Furthermore, there was little detailed information about AEs. Appropriate qigong exercise may induce a series of normal physiological and psychological reactions in participants; however, inappropriate training might lead to physical and mental disorders.105–107 Qigong as evaluated in this review generally seemed safe and well tolerated by hypertensive patients. However, the safety of its use could not be confirmed because only 1 study mentioned the safety of interventions. Investigators may have underestimated possible AEs in these trials. Therefore, it is difficult to draw definite conclusions about the safety of qigong.
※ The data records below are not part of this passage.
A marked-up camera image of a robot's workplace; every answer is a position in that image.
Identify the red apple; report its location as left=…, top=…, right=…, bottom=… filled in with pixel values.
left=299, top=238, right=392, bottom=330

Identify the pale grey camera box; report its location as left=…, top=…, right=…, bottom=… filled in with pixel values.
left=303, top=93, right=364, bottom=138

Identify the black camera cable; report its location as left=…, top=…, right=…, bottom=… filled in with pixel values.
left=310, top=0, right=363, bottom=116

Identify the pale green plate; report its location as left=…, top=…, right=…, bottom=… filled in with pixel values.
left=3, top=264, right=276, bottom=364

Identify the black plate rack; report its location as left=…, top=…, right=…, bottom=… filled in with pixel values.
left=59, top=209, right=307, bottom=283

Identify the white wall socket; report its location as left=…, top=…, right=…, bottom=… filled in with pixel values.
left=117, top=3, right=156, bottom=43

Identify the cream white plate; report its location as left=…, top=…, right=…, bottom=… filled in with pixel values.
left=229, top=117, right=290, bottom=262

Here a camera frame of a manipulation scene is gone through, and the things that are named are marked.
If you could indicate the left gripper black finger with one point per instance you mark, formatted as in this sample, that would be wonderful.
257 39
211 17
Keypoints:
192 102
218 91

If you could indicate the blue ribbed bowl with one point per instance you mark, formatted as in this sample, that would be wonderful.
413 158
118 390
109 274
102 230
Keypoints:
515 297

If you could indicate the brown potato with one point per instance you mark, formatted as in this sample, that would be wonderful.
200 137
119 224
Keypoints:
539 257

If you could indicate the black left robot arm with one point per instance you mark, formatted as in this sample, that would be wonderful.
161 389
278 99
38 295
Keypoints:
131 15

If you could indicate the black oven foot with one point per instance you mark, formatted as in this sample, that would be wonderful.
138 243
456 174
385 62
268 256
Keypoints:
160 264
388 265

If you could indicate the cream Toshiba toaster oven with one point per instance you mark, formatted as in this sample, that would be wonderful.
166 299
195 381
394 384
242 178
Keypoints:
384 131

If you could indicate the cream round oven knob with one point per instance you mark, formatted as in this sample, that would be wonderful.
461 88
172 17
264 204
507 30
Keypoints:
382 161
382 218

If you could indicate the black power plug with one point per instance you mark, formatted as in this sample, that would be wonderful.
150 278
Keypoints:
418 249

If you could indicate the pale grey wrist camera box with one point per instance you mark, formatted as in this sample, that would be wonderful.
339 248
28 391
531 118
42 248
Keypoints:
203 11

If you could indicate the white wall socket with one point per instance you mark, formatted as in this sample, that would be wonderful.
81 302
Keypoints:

Whether qigong is beneficial for hypertensive patients is an important question. Based on the available literature in English and Chinese, the results of this meta-analysis suggest that qigong is an effective therapy for hypertension. Qigong is superior to no intervention and antihypertensive drugs but inferior to exercise in lowering BP; qigong as an adjunctive therapy to antihypertensive drugs significantly lowers BP and could be recommended as a complementary approach for hypertensive patients. However, due to the poor methodological quality of the included studies, further rigorously designed RCTs with long-term follow-up focusing on hard clinical outcomes are required to confirm the results and to provide a high level of evidence, particularly to support qigong as an alternative to regular exercise for elderly patients. If well-designed RCTs with a high quality of methodology confirm that qigong is beneficial, it could be recommended as an evidence-based complementary and alternative therapy for the treatment of hypertension worldwide. On the contrary, negative results would challenge the rational basis and clinical evidence supporting qigong. We hope that this systematic review paves the way for evidence-based research on qigong for hypertension.